Recently, Landocean Energy Services Co.Ltd(300157) received 6 letters of clearance from the exchange due to disputes between the board of directors. During the period, the proposed removal of directors, unlocking and taking seals, mutual accusations in the announcement and other dramas were staged one after another, and the shareholders shouted “can’t see it”.
From the perspective of the power structure of the board of directors, Landocean Energy Services Co.Ltd(300157) after the new controlling shareholder came to power, the board of directors preferred the mode of joint governance. The new controlling shareholder, the original controlling shareholder and the management nominated some directors respectively to form a relatively balanced board structure.
With the split of the board of directors, it also means that at least one party has broken some kind of tacit understanding originally formed by the parties. According to Landocean Energy Services Co.Ltd(300157) announcement, the root cause of the company’s contradiction is related to the failure to implement the solution to the debt problem as agreed.

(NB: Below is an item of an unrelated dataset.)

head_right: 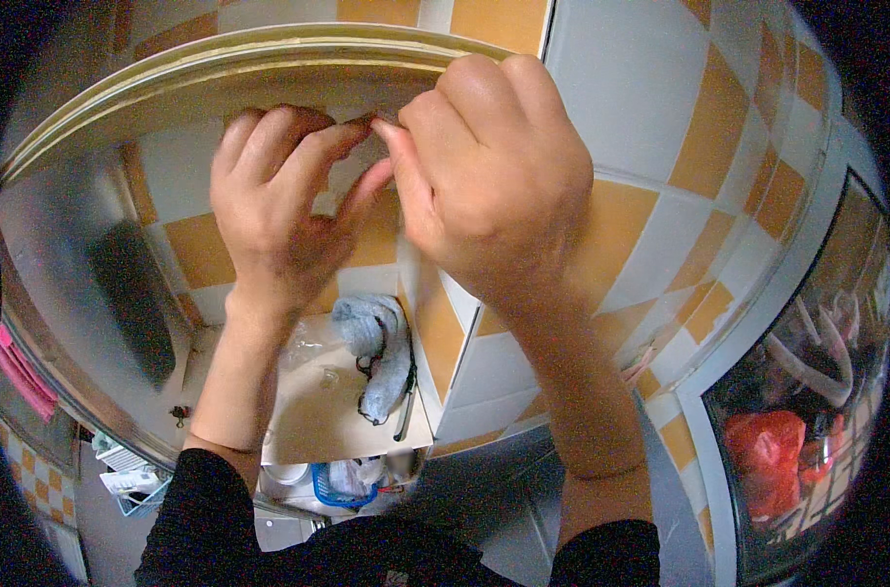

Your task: The person wipes the wall tile with a cloth, peels the adhesive backing from a plastic hook, and presses the hook onto the tile surface.

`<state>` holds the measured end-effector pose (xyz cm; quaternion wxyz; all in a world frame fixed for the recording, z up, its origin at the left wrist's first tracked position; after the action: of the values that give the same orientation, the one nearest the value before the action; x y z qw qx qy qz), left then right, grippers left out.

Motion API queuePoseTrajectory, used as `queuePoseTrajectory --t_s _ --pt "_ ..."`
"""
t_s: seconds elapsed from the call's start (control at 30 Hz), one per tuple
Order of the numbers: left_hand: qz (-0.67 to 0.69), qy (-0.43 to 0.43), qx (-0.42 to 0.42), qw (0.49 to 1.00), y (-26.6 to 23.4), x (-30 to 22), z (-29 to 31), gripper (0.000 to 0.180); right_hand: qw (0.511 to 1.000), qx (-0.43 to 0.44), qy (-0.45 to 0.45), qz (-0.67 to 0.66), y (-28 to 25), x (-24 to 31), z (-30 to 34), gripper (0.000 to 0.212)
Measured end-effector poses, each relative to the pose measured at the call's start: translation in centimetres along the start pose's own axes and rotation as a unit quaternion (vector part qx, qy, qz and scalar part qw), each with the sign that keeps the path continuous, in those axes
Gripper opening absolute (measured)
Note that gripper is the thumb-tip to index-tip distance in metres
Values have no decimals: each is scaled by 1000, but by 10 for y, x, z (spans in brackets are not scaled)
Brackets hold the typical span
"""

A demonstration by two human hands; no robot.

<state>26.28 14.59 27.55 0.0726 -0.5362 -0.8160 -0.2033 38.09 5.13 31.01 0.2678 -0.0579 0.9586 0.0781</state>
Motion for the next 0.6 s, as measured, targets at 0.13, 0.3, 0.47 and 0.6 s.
queuePoseTrajectory --t_s 0.13,0.3,0.47,0.6 --pt "-10 -93 30 995 0 -18 0 39 1000 0 -17 9 -3 -1 0 18" --pt "57 -165 -3 985 9 -17 11 40 1000 -15 -23 -3 -1 2 -4 17" --pt "152 -290 32 944 14 -16 30 40 998 -31 34 -37 -1 -4 -3 21" --pt "230 -406 29 884 16 -15 42 45 972 -33 183 -146 -3 -16 1 45"
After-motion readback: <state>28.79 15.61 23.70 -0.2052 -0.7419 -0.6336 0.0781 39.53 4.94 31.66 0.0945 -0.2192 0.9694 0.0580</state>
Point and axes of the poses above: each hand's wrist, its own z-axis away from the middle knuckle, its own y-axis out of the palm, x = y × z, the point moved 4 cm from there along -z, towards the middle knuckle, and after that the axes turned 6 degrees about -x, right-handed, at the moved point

In fact, in the capital market, infighting caused by a party’s failure to fulfill its commitments is not uncommon. Although the business ethics standard of “benevolence, righteousness, courtesy, wisdom and faith” has lasted for thousands of years in China, the famous economist Wu Xiaoqiu also said that the spirit of contract is the soul of the development of capital market. However, at present, the loss of contract spirit is common in the commercial society, which needs to be paid attention to urgently.

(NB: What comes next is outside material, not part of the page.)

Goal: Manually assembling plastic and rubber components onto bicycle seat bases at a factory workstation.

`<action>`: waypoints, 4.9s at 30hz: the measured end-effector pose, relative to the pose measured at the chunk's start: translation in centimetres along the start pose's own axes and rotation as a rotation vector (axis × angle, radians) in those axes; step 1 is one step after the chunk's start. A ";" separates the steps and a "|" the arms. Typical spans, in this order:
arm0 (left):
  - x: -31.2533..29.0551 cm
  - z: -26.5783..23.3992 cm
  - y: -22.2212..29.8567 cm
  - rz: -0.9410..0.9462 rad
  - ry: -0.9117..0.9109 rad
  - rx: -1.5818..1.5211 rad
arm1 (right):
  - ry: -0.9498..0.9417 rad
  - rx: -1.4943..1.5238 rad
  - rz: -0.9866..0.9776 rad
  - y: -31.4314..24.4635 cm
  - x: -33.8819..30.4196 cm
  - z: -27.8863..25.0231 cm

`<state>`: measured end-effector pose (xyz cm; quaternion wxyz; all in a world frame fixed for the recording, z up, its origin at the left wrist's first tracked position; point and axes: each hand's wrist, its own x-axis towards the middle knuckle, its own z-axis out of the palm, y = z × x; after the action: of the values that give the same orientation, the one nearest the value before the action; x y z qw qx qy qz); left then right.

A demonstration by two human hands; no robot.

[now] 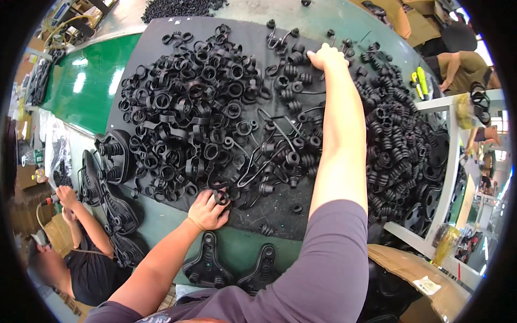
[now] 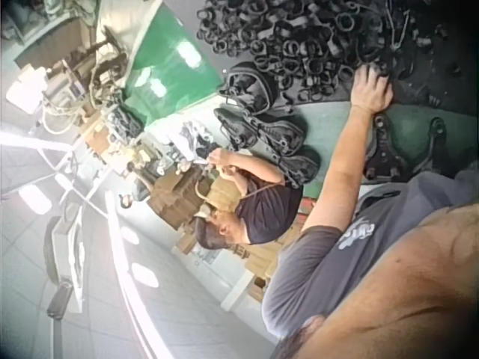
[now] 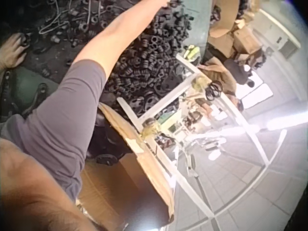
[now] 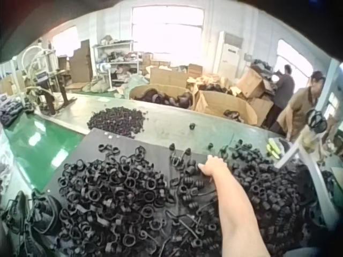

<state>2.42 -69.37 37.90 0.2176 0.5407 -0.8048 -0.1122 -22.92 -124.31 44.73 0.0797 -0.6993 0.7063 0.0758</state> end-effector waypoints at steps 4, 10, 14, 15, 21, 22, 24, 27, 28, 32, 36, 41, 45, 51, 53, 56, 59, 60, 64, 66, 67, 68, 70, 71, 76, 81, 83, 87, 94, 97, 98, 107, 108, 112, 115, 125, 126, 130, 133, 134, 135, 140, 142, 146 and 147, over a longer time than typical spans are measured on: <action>0.2 0.6 -0.1 0.024 0.022 0.005 | -0.146 0.098 0.087 0.4 2.2 1.1; -0.5 0.1 -0.4 -0.013 0.017 0.008 | -0.241 0.027 -0.056 0.7 -2.8 0.3; -0.1 0.6 0.0 -0.009 0.032 0.005 | -0.166 0.004 -0.126 2.4 -5.9 0.6; 0.0 0.6 0.1 -0.003 0.039 0.002 | -0.169 0.117 -0.183 3.1 -6.0 1.0; 0.0 0.9 0.1 -0.011 0.035 0.005 | -0.326 0.303 -0.189 3.3 -2.8 -1.3; 0.0 0.9 0.1 -0.006 0.040 0.000 | -0.051 0.254 -0.007 2.9 -2.6 -0.4; -0.2 0.6 0.0 -0.017 0.026 0.014 | 0.209 0.218 0.161 0.7 -3.6 1.1; 0.3 -0.3 0.4 0.001 0.024 0.016 | 0.049 0.069 0.277 -0.5 -3.7 0.3; 0.4 -0.1 0.3 0.012 0.030 0.021 | -0.007 0.001 0.258 -0.6 -3.3 0.1; 0.1 -0.3 0.2 0.012 0.034 0.029 | -0.024 0.054 0.210 -1.4 -3.2 0.1; 0.3 1.3 0.3 0.016 0.031 0.008 | 0.214 0.304 -0.001 3.2 0.3 1.2; -0.1 0.5 0.3 -0.009 0.022 0.034 | 0.190 0.468 -0.367 2.7 -13.0 -3.4; 0.2 0.6 0.4 0.000 0.041 0.058 | -0.196 0.492 -0.682 5.3 -24.1 -9.9; -1.0 1.4 -0.1 -0.031 0.021 0.084 | -0.602 0.700 -0.775 10.7 -21.3 -15.1; -1.1 1.7 -0.1 -0.026 0.015 0.106 | -0.342 0.825 -0.634 13.6 -14.6 -13.9; -0.7 2.3 0.0 -0.014 0.005 0.108 | 0.435 0.223 -0.322 20.9 -1.4 -8.5; -0.6 2.7 0.0 -0.024 -0.006 0.106 | 0.314 0.025 -0.037 26.8 7.4 -3.9; -1.2 1.9 0.0 -0.032 -0.024 0.131 | 0.311 0.022 0.016 25.0 7.6 -2.3; -1.7 2.0 -0.2 -0.001 -0.015 0.146 | 0.239 -0.138 0.206 25.0 9.0 1.0; -1.0 1.6 0.2 -0.009 -0.024 0.135 | 0.288 -0.197 0.189 24.3 8.7 1.5; -1.5 1.7 -0.1 -0.017 -0.026 0.119 | 0.275 -0.190 0.189 22.7 7.9 0.7; -1.8 1.5 0.0 -0.038 -0.031 0.116 | 0.194 -0.087 0.195 21.2 6.7 -0.7; -1.3 1.8 0.1 -0.040 -0.041 0.119 | 0.187 -0.044 0.146 22.2 6.7 -0.1; -1.1 1.6 0.1 -0.047 -0.036 0.116 | 0.244 -0.039 0.103 21.3 6.0 -0.1; -0.6 1.7 0.1 -0.018 -0.027 0.110 | 0.304 0.248 -0.117 19.9 0.8 -2.5; -0.2 0.2 0.3 -0.016 -0.005 0.076 | 0.240 0.644 -0.185 13.0 -17.0 -6.4; -0.4 0.6 0.3 -0.036 -0.008 0.065 | 0.240 0.965 -0.200 12.1 -22.8 -4.0; -0.6 0.3 0.1 -0.002 0.037 0.036 | 0.091 1.459 -0.023 6.9 -39.2 -1.4; -1.3 0.4 -0.3 0.044 0.116 -0.067 | 0.100 1.040 0.235 4.9 -62.0 5.8; -2.1 0.0 -0.8 -0.005 0.164 -0.198 | 0.106 0.627 0.239 4.5 -70.9 7.0; -2.2 -0.5 -0.4 -0.037 0.171 -0.199 | 0.188 0.481 0.166 4.4 -73.5 7.3; -3.8 -7.0 3.1 -0.358 0.267 -0.560 | -0.187 0.232 0.102 2.5 -83.0 13.8; -4.6 -7.6 3.2 -0.394 0.232 -0.598 | -0.103 0.214 0.040 2.3 -82.7 13.6; -11.1 -10.9 5.8 -0.526 0.130 -0.700 | 0.186 0.139 -0.251 3.0 -80.8 12.8; -19.7 -11.4 5.3 -0.337 0.149 -0.059 | 0.015 0.094 -0.271 3.4 -79.1 12.7; -29.0 -10.8 7.9 -0.355 -0.178 -0.103 | -0.202 0.404 -0.197 4.8 -75.4 12.8; -27.3 -11.8 8.1 -0.355 -0.237 -0.049 | -0.175 0.475 -0.173 5.2 -75.1 13.1; -22.8 -11.8 4.4 0.112 -0.203 0.176 | -0.239 0.855 -0.033 3.9 -74.0 12.5; -21.8 -10.9 1.8 0.322 -0.419 0.234 | -0.598 1.437 0.298 0.6 -74.1 7.5; -20.9 -11.0 1.6 0.319 -0.552 0.252 | -0.693 1.570 0.317 0.6 -73.6 7.5; -20.4 -11.0 1.6 0.313 -0.686 0.271 | -0.686 1.572 0.325 0.8 -73.4 7.5; -23.5 -11.9 2.2 0.175 -0.703 0.321 | -0.765 1.607 0.453 0.3 -72.9 8.1; -24.7 -12.0 2.2 0.145 -0.795 0.325 | -0.765 1.586 0.464 0.4 -73.0 9.0; -27.6 -14.5 2.3 -0.235 -0.659 0.292 | -0.811 1.582 0.495 1.0 -72.8 10.1; -27.4 -15.7 3.1 -0.476 -0.489 0.257 | -0.805 1.586 0.500 1.4 -72.8 9.9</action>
<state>16.08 -42.09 46.77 -0.0832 0.6929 -0.6923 -0.1834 -23.54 -51.08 51.02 0.7560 -0.1882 0.6012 -0.1778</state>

In the capital market, if shareholders violate the contract and lose trust, it will not only affect the operation stability of the company, but also affect the confidence of regulators and investors in the company. If investors lose confidence in the company, it will also have an adverse impact on the company’s share price and future development.
Landocean Energy Services Co.Ltd(300157) ‘s infighting farce is not the first and will not be the last one in the capital market. The author believes that this event, as a “negative teaching material”, once again shows the dilemma caused by the lack of contract spirit under the framework of joint governance. In this regard, the author puts forward the following three suggestions.

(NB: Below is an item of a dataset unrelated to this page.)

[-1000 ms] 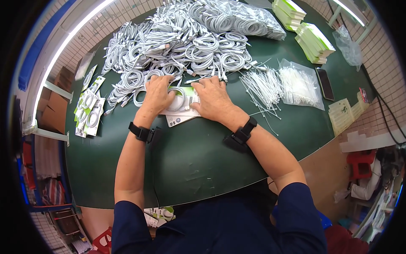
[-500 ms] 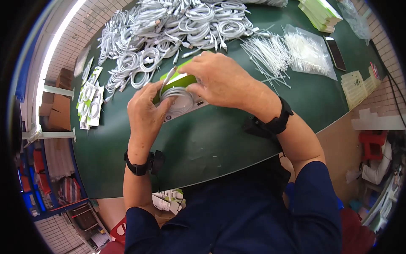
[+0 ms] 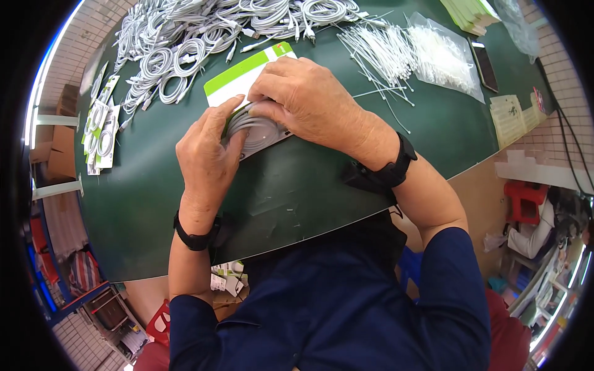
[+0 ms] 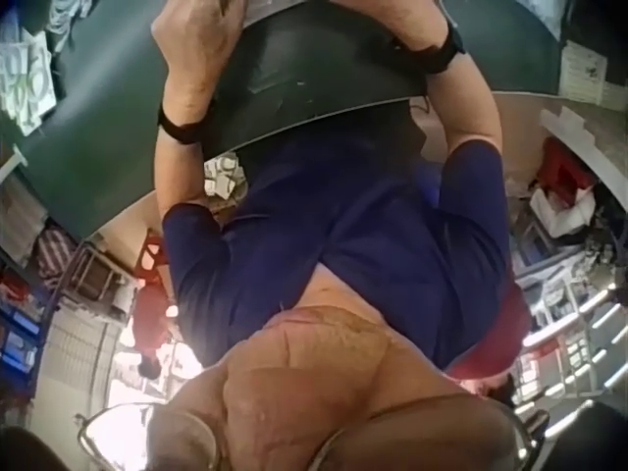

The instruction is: The person packages a USB cable by placing it onto a cardboard backing and securing it with a plastic tie. They thread the tie through the backing, tighten it, and then set the assembly aside to begin the process again with another cable.

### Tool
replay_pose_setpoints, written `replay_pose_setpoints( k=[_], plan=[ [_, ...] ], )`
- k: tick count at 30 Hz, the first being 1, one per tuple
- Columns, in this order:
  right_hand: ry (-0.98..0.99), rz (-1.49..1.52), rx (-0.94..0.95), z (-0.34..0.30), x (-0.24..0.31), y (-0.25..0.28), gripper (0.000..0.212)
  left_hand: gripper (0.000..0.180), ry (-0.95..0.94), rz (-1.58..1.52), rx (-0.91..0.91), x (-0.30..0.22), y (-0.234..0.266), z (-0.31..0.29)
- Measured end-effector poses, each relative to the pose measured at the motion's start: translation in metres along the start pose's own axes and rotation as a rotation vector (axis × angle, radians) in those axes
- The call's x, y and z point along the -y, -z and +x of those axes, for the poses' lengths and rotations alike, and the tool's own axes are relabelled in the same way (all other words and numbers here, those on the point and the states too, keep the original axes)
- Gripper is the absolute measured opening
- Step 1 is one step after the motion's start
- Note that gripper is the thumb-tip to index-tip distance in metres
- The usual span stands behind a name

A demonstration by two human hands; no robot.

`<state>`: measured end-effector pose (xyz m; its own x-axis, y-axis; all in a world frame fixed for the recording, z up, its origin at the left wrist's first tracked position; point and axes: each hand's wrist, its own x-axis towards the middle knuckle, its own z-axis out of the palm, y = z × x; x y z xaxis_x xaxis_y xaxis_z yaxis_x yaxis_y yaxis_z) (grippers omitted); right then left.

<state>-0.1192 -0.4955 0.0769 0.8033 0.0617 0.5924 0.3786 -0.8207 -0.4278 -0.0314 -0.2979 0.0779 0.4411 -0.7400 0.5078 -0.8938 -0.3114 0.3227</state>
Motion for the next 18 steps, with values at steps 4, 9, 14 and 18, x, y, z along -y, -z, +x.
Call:
replay_pose_setpoints(
  k=[4, 9, 14, 18],
  plan=[
    [-0.008, -0.017, -0.028, 0.001, 0.002, -0.002, 0.021, 0.045, 0.021, -0.063, -0.083, 0.001, -0.003, 0.001],
    [0.023, -0.032, -0.072, 0.001, -0.003, -0.004, 0.021, 0.041, -0.019, -0.081, -0.131, 0.005, -0.001, 0.004],
    [0.03, 0.014, -0.096, -0.001, -0.007, -0.006, 0.021, 0.035, -0.044, -0.156, -0.095, 0.006, 0.005, 0.006],
    [0.046, 0.041, -0.15, -0.003, -0.008, -0.009, 0.021, 0.033, -0.048, -0.203, -0.042, 0.004, 0.01, 0.007]
  ],
)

First of all, all parties should form a consensus to focus on the enterprise development itself. The classic assertion of the business world that enterprises should create value for shareholders is still valid today. This also means that if the dispute between shareholders affects the operation of the company, the final consequences should be borne by shareholders. In the past, real Kung Fu lost its IPO due to internal fighting, which is one of the footnotes of the company’s internal fighting. On the contrary, “harmony generates wealth”. If shareholders of all parties can give full play to their respective advantages, make great efforts to one place and focus on solving difficult and miscellaneous problems in the development of the enterprise, a win-win situation will be achieved.
Secondly, all parties should not only put their positions right, but also live together on an equal footing. All parties should have a clear understanding of their role and ability in the company, put their position right, and let capable people lead the development of the company. However, we should also see that equality is the due meaning of the spirit of contract and one of the basic principles of coexistence between the two sides. When equal coexistence becomes empty talk, it may lead to the stronger party tearing up the contract, violently seizing power, and making it difficult to bridge the differences.
Finally, we should prevent conflicts of interest at the institutional level. The purpose of shareholders’ infighting is nothing more than for their own rights and interests. In the face of power, brothers who “fight the world” together can also turn against each other. Therefore, it is not the best policy for modern corporate governance to rely on moral constraints. The company needs to establish a set of rules to solve the conflict of shareholders’ interests in the system, and “there are laws to follow” in case of contradiction.
It is worth mentioning that in this Landocean Energy Services Co.Ltd(300157) incident, the independent directors did not play the role of coordinating the contradictions of shareholders, but became the vanguard of the struggle behind shareholders. The author believes that independent directors should be independent and help solve the internal conflict among shareholders at the level of the board of directors, rather than being willing to be a “chess piece” and become a bargaining chip between opposing shareholders. Independent directors need to be clear that what they represent should be the interests of small and medium-sized investors.